▶ [WORK ITEM]
Search the listing for the string "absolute" and copy every line that contains it.

::::

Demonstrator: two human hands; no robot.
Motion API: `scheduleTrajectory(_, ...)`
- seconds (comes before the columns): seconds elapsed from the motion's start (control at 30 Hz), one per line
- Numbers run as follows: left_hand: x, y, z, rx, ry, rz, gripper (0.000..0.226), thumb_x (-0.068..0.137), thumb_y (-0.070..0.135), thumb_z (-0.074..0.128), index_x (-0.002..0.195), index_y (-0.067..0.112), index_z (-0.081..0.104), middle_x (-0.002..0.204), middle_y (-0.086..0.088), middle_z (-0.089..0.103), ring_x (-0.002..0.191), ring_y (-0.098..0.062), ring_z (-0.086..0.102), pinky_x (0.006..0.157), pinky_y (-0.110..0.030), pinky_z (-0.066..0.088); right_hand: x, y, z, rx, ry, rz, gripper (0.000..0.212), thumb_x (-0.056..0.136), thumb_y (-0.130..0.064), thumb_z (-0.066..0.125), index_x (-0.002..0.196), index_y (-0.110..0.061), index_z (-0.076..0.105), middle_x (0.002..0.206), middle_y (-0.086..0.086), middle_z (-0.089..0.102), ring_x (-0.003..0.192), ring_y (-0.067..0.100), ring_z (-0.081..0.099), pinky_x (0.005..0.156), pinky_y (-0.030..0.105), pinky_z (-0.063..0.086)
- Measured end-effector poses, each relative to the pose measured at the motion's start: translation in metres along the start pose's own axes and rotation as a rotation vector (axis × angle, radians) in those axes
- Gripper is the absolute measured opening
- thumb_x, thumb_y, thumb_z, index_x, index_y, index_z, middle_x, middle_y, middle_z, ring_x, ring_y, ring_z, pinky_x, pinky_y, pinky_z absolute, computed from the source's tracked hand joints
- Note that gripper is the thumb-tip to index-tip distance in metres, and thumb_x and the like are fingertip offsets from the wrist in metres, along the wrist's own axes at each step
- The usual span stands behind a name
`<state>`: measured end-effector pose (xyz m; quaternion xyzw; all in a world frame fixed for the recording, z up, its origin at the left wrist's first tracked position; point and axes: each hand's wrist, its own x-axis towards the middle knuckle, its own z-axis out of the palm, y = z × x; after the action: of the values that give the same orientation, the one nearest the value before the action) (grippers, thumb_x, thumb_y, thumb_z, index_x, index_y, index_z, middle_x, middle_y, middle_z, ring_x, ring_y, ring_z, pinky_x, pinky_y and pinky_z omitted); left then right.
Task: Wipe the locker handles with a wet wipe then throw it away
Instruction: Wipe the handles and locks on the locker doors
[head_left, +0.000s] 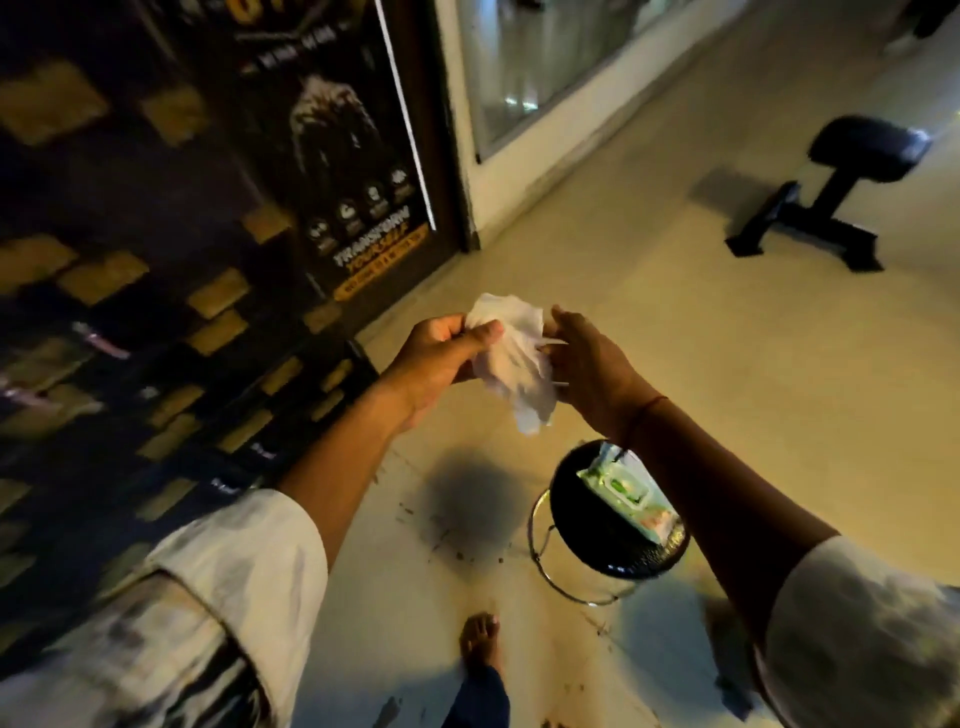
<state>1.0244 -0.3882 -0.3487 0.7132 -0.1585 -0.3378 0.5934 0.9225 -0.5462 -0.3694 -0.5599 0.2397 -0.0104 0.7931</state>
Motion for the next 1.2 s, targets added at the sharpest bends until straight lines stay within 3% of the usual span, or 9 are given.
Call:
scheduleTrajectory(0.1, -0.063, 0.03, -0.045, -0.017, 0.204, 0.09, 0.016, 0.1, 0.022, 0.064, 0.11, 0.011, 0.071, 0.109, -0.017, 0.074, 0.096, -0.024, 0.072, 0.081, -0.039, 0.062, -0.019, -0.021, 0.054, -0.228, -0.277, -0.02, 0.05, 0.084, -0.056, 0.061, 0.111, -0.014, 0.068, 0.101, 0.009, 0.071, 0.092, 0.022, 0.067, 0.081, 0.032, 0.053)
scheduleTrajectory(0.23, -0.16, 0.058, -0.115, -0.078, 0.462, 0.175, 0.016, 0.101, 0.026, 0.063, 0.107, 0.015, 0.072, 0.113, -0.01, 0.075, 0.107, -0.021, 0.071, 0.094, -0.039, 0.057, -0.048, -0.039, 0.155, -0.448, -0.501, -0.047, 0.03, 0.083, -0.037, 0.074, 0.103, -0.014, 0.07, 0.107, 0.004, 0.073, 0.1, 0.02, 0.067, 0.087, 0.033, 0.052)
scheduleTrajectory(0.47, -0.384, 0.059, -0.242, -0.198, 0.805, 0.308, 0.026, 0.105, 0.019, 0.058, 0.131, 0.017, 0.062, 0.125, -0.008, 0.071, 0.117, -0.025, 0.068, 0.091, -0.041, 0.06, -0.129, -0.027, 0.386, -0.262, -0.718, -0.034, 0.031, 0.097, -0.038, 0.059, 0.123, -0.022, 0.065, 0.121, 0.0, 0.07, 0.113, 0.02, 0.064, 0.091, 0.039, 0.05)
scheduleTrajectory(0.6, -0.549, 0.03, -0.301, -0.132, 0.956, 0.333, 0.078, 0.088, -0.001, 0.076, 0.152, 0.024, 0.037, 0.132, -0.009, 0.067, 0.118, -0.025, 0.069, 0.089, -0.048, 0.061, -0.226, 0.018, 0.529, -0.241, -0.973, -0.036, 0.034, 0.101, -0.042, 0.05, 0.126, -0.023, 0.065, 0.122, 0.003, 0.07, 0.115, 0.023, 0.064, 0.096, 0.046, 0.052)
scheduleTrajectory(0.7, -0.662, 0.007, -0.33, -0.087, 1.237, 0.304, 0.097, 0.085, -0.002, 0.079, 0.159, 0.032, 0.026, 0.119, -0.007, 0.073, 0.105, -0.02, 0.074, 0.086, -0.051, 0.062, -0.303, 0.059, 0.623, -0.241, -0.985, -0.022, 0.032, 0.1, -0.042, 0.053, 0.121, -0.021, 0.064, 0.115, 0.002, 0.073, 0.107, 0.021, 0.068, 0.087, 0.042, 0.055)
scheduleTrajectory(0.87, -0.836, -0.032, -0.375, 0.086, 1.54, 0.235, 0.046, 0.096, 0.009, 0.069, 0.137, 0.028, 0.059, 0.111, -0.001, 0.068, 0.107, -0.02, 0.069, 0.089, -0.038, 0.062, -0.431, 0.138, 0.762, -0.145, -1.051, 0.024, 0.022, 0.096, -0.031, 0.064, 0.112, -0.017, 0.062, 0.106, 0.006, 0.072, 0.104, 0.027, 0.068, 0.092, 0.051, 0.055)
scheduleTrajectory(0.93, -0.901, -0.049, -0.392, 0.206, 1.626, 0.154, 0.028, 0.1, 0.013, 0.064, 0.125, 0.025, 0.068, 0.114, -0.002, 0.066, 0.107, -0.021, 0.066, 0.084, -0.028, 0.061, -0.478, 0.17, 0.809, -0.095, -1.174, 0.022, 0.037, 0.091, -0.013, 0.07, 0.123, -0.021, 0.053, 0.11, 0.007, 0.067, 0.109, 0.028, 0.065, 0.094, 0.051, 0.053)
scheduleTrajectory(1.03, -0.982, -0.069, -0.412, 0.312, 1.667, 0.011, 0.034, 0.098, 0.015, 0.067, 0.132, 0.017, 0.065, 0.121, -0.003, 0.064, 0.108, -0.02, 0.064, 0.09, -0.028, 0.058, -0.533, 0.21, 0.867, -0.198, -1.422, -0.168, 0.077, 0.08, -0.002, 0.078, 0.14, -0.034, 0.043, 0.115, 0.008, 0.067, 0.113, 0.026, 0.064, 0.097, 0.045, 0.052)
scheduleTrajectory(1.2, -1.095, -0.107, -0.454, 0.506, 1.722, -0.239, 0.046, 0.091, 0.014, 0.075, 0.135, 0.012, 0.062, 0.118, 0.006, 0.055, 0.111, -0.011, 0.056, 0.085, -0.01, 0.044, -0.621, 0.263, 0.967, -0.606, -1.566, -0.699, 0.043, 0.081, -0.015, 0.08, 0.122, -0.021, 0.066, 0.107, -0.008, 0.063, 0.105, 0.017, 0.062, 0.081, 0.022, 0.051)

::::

▶ [ANSWER SECTION]
- Gripper is the absolute measured opening
- thumb_x, thumb_y, thumb_z, index_x, index_y, index_z, middle_x, middle_y, middle_z, ring_x, ring_y, ring_z, pinky_x, pinky_y, pinky_z absolute, computed from the source's tracked hand joints

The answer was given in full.